» **EXERCISE BRIEF**
Go through the records and restate them word for word, omitting images.

» **DATA EXTRACT**
################

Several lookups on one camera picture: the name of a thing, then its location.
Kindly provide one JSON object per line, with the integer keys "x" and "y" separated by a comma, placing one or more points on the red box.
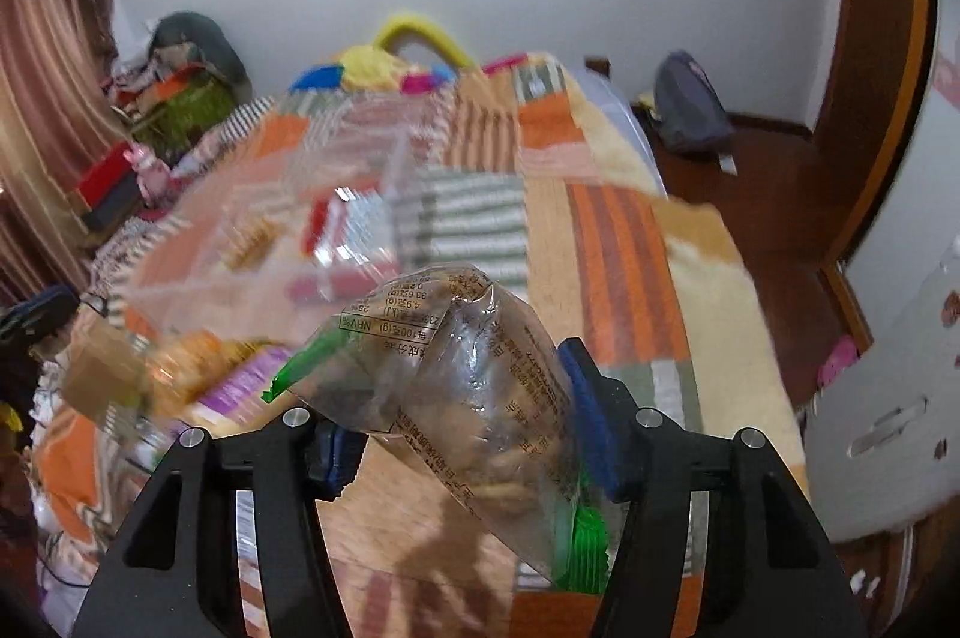
{"x": 109, "y": 176}

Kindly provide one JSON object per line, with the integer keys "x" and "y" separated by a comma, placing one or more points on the pink slipper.
{"x": 838, "y": 360}

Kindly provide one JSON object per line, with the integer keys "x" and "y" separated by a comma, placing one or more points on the striped brown curtain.
{"x": 45, "y": 83}

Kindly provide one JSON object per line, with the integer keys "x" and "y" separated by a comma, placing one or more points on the orange snack packet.
{"x": 187, "y": 364}

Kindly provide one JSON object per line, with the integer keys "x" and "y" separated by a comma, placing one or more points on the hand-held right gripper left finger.
{"x": 335, "y": 462}

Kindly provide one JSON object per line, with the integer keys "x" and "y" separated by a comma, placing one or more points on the red and white snack packet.
{"x": 337, "y": 225}

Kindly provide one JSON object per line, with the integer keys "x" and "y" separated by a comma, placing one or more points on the brown cardboard piece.
{"x": 101, "y": 372}

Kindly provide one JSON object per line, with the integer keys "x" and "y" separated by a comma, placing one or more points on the clear green-ended biscuit packet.
{"x": 457, "y": 383}

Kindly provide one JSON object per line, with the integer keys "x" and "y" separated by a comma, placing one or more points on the purple snack packet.
{"x": 240, "y": 383}

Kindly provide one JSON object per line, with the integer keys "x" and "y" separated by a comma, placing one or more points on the grey backpack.
{"x": 686, "y": 101}

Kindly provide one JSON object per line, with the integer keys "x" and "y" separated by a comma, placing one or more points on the patchwork striped blanket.
{"x": 615, "y": 278}

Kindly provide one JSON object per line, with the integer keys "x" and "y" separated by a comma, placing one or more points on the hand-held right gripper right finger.
{"x": 592, "y": 420}

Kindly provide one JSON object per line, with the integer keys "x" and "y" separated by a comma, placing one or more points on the green fuzzy cloth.
{"x": 184, "y": 109}

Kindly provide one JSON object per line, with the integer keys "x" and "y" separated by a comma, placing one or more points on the pale blue bed sheet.
{"x": 619, "y": 113}

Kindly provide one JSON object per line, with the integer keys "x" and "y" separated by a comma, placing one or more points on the large clear plastic bag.
{"x": 300, "y": 218}

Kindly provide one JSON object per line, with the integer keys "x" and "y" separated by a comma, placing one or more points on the grey-green clothing pile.
{"x": 195, "y": 41}

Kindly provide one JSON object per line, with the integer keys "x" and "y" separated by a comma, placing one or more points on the pink plush toy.
{"x": 150, "y": 169}

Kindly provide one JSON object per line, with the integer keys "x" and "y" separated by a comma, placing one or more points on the wooden door frame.
{"x": 874, "y": 45}

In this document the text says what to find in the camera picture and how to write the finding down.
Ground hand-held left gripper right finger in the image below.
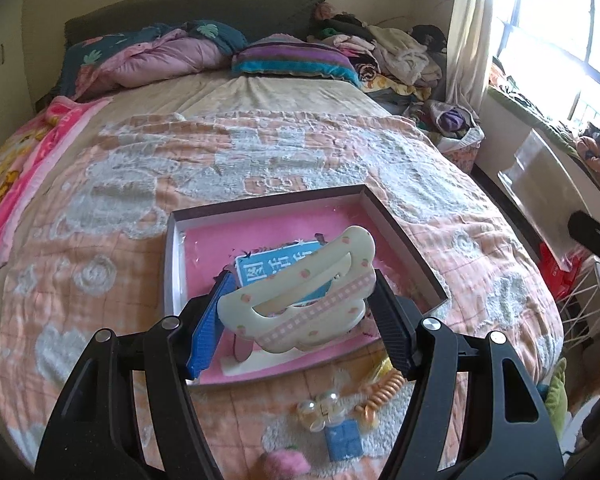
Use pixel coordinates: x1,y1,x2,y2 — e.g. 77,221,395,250
367,268,566,480

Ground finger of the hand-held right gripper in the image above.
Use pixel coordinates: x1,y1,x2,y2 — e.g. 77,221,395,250
567,211,600,277

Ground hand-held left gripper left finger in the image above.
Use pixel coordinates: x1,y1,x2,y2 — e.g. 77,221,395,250
35,270,239,480

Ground yellow plastic packet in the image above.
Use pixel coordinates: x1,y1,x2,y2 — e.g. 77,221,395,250
367,355,396,386

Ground cream hair claw clip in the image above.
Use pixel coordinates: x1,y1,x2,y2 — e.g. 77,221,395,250
216,225,378,354

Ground orange spiral hair tie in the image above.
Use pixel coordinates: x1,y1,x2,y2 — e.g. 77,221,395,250
357,367,406,422

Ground clear bow hair clip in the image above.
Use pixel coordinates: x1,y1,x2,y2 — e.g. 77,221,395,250
296,391,344,434

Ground shallow box with pink lining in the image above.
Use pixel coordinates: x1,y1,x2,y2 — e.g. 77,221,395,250
164,185,449,392

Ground small blue box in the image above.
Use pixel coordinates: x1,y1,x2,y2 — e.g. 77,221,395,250
325,420,364,462

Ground pink pom-pom hair tie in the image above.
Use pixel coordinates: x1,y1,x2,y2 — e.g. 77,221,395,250
257,449,312,480

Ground red plastic bag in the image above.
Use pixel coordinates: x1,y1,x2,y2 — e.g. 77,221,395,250
539,242,584,302

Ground clear plastic sheet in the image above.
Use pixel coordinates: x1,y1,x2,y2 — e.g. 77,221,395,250
497,127,594,267

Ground blue printed card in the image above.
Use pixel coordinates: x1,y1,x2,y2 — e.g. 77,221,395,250
234,240,331,307

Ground clothes on window sill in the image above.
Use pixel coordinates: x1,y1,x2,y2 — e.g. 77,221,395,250
490,60,600,187

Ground green patterned cloth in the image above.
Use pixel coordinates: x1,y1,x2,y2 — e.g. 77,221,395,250
544,359,570,438

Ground laundry basket with clothes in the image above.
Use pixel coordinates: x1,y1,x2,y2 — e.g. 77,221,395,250
415,100,486,172

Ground orange checkered cloud blanket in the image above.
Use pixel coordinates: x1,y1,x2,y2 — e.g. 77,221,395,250
0,110,566,480

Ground window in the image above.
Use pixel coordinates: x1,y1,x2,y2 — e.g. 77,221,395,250
490,0,600,132

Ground beige bed sheet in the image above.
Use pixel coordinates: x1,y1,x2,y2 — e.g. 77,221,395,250
99,72,382,122

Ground pink cartoon blanket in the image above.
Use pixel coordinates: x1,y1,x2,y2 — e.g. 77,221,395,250
0,96,114,279

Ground cream curtain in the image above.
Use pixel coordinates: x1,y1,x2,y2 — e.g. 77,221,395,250
445,0,502,107

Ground pile of clothes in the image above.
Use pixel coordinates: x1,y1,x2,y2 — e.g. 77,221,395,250
307,2,449,107

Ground teal and pink floral quilt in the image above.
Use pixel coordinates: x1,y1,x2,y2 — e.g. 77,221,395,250
60,20,249,99

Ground purple striped pillow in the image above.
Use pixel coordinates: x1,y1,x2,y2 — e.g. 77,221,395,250
231,35,362,89

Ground dark green headboard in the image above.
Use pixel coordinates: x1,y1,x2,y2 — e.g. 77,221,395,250
64,0,327,47

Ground cream wardrobe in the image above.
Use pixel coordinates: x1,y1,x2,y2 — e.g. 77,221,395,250
0,0,37,161

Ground white wire rack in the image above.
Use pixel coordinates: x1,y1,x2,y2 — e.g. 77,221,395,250
555,255,600,361

################

» **RESPONSE TO THE TASK**
Several lookups on one camera picture: the name of a thing, then its location.
Kindly provide one JSON object per line, with the integer keys "x" and "y" separated by a comma, placing one or more points on the red box.
{"x": 109, "y": 176}

Kindly provide one JSON object per line, with the integer keys "x" and "y" separated by a comma, placing one or more points on the pink slipper.
{"x": 838, "y": 360}

Kindly provide one JSON object per line, with the integer keys "x" and "y" separated by a comma, placing one or more points on the striped brown curtain.
{"x": 45, "y": 83}

Kindly provide one JSON object per line, with the integer keys "x" and "y" separated by a comma, placing one or more points on the orange snack packet.
{"x": 187, "y": 364}

Kindly provide one JSON object per line, with the integer keys "x" and "y" separated by a comma, placing one or more points on the hand-held right gripper left finger.
{"x": 335, "y": 462}

Kindly provide one JSON object per line, with the integer keys "x" and "y" separated by a comma, placing one or more points on the red and white snack packet.
{"x": 337, "y": 225}

Kindly provide one JSON object per line, with the integer keys "x" and "y" separated by a comma, placing one or more points on the brown cardboard piece.
{"x": 101, "y": 372}

Kindly provide one JSON object per line, with the integer keys "x" and "y" separated by a comma, placing one or more points on the clear green-ended biscuit packet.
{"x": 457, "y": 383}

Kindly provide one JSON object per line, with the integer keys "x" and "y" separated by a comma, placing one or more points on the purple snack packet.
{"x": 240, "y": 383}

Kindly provide one JSON object per line, with the integer keys "x" and "y" separated by a comma, placing one or more points on the grey backpack.
{"x": 686, "y": 101}

Kindly provide one JSON object per line, with the integer keys "x" and "y" separated by a comma, placing one or more points on the patchwork striped blanket.
{"x": 615, "y": 278}

Kindly provide one JSON object per line, with the integer keys "x" and "y" separated by a comma, placing one or more points on the hand-held right gripper right finger.
{"x": 592, "y": 420}

Kindly provide one JSON object per line, with the integer keys "x" and "y" separated by a comma, placing one or more points on the green fuzzy cloth.
{"x": 184, "y": 109}

Kindly provide one JSON object per line, with the integer keys "x" and "y" separated by a comma, placing one or more points on the pale blue bed sheet.
{"x": 619, "y": 113}

Kindly provide one JSON object per line, with the integer keys "x" and "y" separated by a comma, placing one or more points on the large clear plastic bag.
{"x": 300, "y": 218}

Kindly provide one JSON object per line, with the integer keys "x" and "y" separated by a comma, placing one or more points on the grey-green clothing pile.
{"x": 195, "y": 41}

Kindly provide one JSON object per line, with the integer keys "x" and "y" separated by a comma, placing one or more points on the pink plush toy.
{"x": 150, "y": 169}

Kindly provide one JSON object per line, with the integer keys "x" and "y" separated by a comma, placing one or more points on the wooden door frame.
{"x": 874, "y": 45}

In this document the text says what to find in the camera picture and how to write the finding down.
Ground hand-held left gripper right finger in the image below.
Use pixel coordinates: x1,y1,x2,y2 — e.g. 77,221,395,250
367,268,566,480

Ground finger of the hand-held right gripper in the image above.
Use pixel coordinates: x1,y1,x2,y2 — e.g. 77,221,395,250
567,211,600,277

Ground hand-held left gripper left finger in the image above.
Use pixel coordinates: x1,y1,x2,y2 — e.g. 77,221,395,250
35,270,239,480

Ground yellow plastic packet in the image above.
Use pixel coordinates: x1,y1,x2,y2 — e.g. 77,221,395,250
367,355,396,386

Ground cream hair claw clip in the image above.
Use pixel coordinates: x1,y1,x2,y2 — e.g. 77,221,395,250
216,225,378,354

Ground orange spiral hair tie in the image above.
Use pixel coordinates: x1,y1,x2,y2 — e.g. 77,221,395,250
357,367,406,422

Ground clear bow hair clip in the image above.
Use pixel coordinates: x1,y1,x2,y2 — e.g. 77,221,395,250
296,391,344,434

Ground shallow box with pink lining in the image above.
Use pixel coordinates: x1,y1,x2,y2 — e.g. 77,221,395,250
164,185,449,392

Ground small blue box in the image above.
Use pixel coordinates: x1,y1,x2,y2 — e.g. 77,221,395,250
325,420,364,462

Ground pink pom-pom hair tie in the image above.
Use pixel coordinates: x1,y1,x2,y2 — e.g. 77,221,395,250
257,449,312,480

Ground red plastic bag in the image above.
Use pixel coordinates: x1,y1,x2,y2 — e.g. 77,221,395,250
539,242,584,302

Ground clear plastic sheet in the image above.
Use pixel coordinates: x1,y1,x2,y2 — e.g. 77,221,395,250
497,127,594,267

Ground blue printed card in the image above.
Use pixel coordinates: x1,y1,x2,y2 — e.g. 77,221,395,250
234,240,331,307

Ground clothes on window sill in the image above.
Use pixel coordinates: x1,y1,x2,y2 — e.g. 77,221,395,250
490,60,600,187

Ground green patterned cloth in the image above.
Use pixel coordinates: x1,y1,x2,y2 — e.g. 77,221,395,250
544,359,570,438

Ground laundry basket with clothes in the image above.
Use pixel coordinates: x1,y1,x2,y2 — e.g. 77,221,395,250
415,100,486,172

Ground orange checkered cloud blanket in the image above.
Use pixel coordinates: x1,y1,x2,y2 — e.g. 77,221,395,250
0,110,566,480

Ground window in the image above.
Use pixel coordinates: x1,y1,x2,y2 — e.g. 77,221,395,250
490,0,600,132

Ground beige bed sheet in the image above.
Use pixel coordinates: x1,y1,x2,y2 — e.g. 77,221,395,250
99,72,382,122

Ground pink cartoon blanket in the image above.
Use pixel coordinates: x1,y1,x2,y2 — e.g. 77,221,395,250
0,96,114,279

Ground cream curtain in the image above.
Use pixel coordinates: x1,y1,x2,y2 — e.g. 77,221,395,250
445,0,502,107

Ground pile of clothes in the image above.
Use pixel coordinates: x1,y1,x2,y2 — e.g. 77,221,395,250
307,2,449,107

Ground teal and pink floral quilt in the image above.
Use pixel coordinates: x1,y1,x2,y2 — e.g. 77,221,395,250
60,20,249,99

Ground purple striped pillow in the image above.
Use pixel coordinates: x1,y1,x2,y2 — e.g. 77,221,395,250
231,35,362,89

Ground dark green headboard in the image above.
Use pixel coordinates: x1,y1,x2,y2 — e.g. 77,221,395,250
64,0,327,47

Ground cream wardrobe in the image above.
Use pixel coordinates: x1,y1,x2,y2 — e.g. 77,221,395,250
0,0,37,161

Ground white wire rack in the image above.
Use pixel coordinates: x1,y1,x2,y2 — e.g. 77,221,395,250
555,255,600,361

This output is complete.